**TASK TO COMPLETE:** Reproduce only the lines below from the line containing "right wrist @" to the line containing "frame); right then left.", exactly as written, with both end lines kept. Omit the pictures.

Saved entries:

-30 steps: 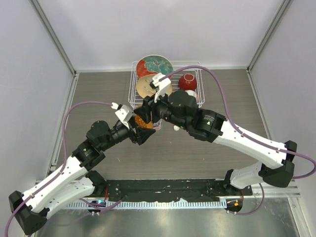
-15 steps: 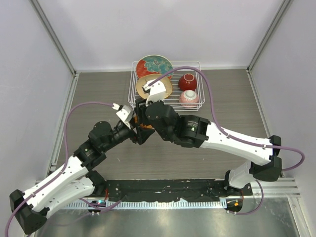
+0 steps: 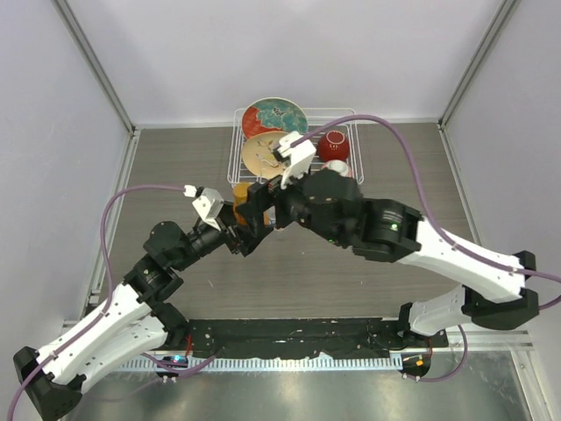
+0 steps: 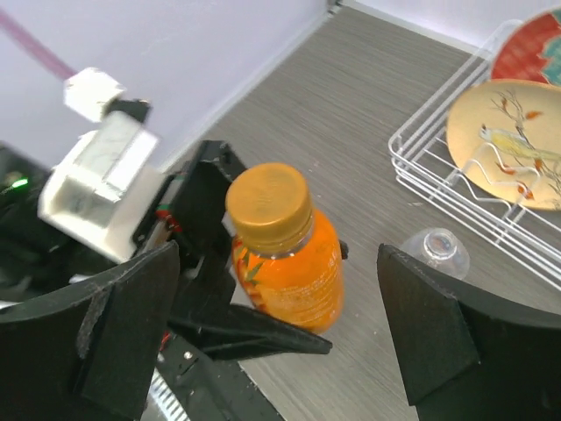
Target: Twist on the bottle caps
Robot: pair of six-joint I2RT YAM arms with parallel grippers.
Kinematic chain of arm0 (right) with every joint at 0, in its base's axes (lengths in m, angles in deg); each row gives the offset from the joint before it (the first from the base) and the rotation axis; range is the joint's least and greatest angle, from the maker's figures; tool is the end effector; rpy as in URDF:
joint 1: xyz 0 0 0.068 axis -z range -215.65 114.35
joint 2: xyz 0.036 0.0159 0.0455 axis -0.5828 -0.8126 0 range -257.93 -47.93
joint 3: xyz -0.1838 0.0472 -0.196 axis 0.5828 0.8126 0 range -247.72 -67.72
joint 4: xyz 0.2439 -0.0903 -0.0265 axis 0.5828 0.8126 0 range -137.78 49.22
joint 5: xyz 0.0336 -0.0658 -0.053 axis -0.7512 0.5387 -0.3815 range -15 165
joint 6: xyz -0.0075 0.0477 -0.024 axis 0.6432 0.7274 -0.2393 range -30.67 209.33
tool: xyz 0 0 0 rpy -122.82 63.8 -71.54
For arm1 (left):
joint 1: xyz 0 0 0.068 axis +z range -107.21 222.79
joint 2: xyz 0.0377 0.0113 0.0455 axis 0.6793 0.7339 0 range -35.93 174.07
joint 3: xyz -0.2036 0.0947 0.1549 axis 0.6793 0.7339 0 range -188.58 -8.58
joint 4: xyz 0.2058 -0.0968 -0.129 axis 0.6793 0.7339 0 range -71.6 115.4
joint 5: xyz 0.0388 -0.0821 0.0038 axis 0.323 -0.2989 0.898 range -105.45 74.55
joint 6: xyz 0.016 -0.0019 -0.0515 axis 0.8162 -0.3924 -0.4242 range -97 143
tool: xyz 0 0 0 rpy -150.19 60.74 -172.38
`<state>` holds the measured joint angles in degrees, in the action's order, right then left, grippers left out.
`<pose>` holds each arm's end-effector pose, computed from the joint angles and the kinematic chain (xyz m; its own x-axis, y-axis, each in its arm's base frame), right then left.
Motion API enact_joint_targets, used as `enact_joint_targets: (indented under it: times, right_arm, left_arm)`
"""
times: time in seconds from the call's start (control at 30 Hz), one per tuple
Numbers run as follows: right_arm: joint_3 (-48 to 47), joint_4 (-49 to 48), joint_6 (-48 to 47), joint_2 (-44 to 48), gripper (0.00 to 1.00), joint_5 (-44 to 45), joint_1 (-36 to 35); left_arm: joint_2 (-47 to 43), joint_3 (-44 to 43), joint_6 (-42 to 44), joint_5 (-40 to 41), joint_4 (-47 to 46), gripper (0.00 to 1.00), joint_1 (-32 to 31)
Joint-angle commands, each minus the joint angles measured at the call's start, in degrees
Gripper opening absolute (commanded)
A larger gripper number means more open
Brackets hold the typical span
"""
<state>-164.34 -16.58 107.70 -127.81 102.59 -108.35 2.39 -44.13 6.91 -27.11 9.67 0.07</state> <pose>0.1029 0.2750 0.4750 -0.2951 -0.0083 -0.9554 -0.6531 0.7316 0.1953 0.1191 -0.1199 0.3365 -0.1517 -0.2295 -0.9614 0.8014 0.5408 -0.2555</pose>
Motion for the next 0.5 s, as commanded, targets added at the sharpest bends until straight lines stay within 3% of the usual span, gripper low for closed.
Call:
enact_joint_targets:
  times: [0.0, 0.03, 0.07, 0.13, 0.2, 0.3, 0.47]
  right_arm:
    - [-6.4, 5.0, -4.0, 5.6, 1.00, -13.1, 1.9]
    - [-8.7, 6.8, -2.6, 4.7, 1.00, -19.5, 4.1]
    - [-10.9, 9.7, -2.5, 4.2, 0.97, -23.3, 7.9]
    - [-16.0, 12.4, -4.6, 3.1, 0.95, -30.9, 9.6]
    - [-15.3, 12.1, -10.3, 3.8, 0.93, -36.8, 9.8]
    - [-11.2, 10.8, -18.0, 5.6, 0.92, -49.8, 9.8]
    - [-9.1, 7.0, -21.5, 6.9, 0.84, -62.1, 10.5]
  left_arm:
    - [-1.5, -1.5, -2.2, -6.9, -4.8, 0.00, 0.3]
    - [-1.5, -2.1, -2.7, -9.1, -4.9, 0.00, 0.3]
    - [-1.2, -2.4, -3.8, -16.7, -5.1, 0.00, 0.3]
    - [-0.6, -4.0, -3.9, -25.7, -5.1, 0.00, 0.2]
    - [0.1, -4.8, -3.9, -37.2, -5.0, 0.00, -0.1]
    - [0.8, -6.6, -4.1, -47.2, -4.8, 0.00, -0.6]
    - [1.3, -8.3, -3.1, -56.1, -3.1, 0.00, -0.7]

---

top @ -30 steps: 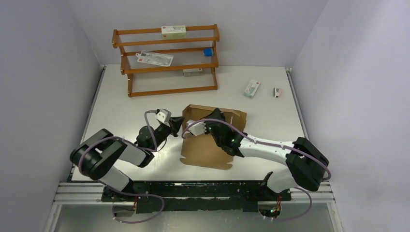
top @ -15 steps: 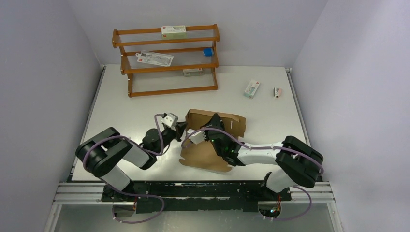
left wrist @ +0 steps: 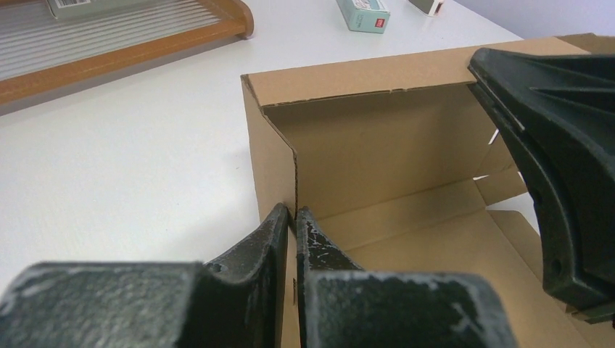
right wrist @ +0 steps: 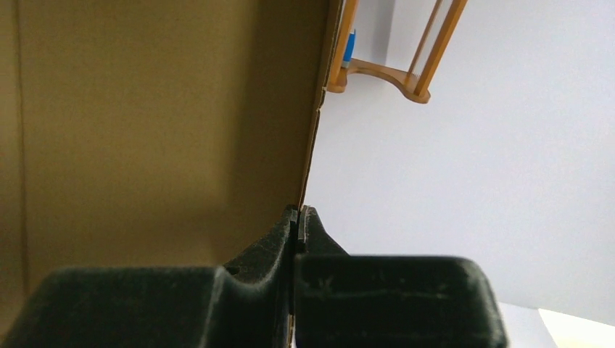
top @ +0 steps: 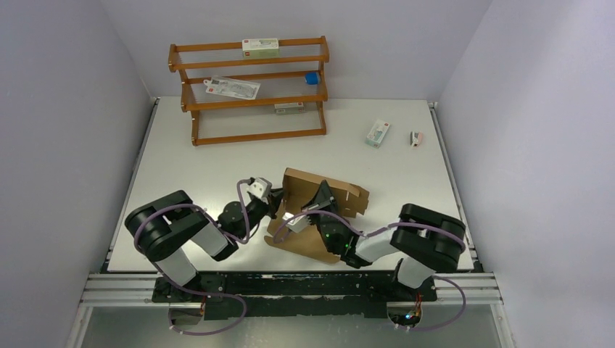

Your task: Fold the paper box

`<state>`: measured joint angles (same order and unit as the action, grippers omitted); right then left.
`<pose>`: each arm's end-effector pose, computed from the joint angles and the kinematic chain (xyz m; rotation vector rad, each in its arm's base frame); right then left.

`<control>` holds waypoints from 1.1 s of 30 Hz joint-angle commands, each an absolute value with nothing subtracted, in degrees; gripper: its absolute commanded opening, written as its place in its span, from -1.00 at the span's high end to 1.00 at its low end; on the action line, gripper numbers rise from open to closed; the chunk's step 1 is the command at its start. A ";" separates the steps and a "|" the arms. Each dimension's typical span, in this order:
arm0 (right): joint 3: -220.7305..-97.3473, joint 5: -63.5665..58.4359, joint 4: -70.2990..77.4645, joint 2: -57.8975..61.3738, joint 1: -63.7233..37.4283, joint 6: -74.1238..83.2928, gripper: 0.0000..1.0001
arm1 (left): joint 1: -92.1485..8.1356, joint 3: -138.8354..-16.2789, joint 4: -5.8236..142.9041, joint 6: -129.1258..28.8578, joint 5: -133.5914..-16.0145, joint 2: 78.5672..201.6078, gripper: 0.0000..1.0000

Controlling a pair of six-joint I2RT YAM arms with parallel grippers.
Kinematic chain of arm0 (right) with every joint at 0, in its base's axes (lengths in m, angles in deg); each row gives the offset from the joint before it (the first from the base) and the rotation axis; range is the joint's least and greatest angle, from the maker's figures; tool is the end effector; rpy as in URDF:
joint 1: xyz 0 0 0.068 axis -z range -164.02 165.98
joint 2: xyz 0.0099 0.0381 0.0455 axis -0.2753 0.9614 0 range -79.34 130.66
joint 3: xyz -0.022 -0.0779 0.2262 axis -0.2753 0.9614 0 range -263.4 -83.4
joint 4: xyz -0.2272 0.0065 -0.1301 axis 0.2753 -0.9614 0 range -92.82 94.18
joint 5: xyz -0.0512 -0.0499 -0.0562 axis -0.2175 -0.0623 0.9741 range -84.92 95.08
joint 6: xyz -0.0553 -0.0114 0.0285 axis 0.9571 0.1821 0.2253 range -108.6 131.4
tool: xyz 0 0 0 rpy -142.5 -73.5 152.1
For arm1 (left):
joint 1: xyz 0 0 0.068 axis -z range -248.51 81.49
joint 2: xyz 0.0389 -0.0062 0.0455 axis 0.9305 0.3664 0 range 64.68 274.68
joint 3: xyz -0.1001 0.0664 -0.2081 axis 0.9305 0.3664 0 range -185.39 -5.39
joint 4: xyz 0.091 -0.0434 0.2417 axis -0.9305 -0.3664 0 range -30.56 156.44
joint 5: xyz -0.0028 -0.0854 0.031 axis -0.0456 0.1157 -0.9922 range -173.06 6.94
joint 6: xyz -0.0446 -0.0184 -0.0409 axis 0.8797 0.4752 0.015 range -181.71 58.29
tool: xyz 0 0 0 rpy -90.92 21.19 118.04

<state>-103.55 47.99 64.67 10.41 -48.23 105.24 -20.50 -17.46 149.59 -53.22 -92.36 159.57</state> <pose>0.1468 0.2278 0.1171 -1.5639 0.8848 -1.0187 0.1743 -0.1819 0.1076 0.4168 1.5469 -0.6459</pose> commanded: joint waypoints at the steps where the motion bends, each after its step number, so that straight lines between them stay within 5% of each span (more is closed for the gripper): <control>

**TASK RESULT:**
right wrist @ +0 steps: 
top @ +0 steps: 

Your task: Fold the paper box

`<state>`: measured joint angles (same order and unit as the action, grippers omitted); right then left.
`<pose>`: each arm's end-effector pose, computed from the joint angles and the kinematic chain (xyz m; rotation vector rad, each in its arm's base frame); right then left.

This output is complete as it stands.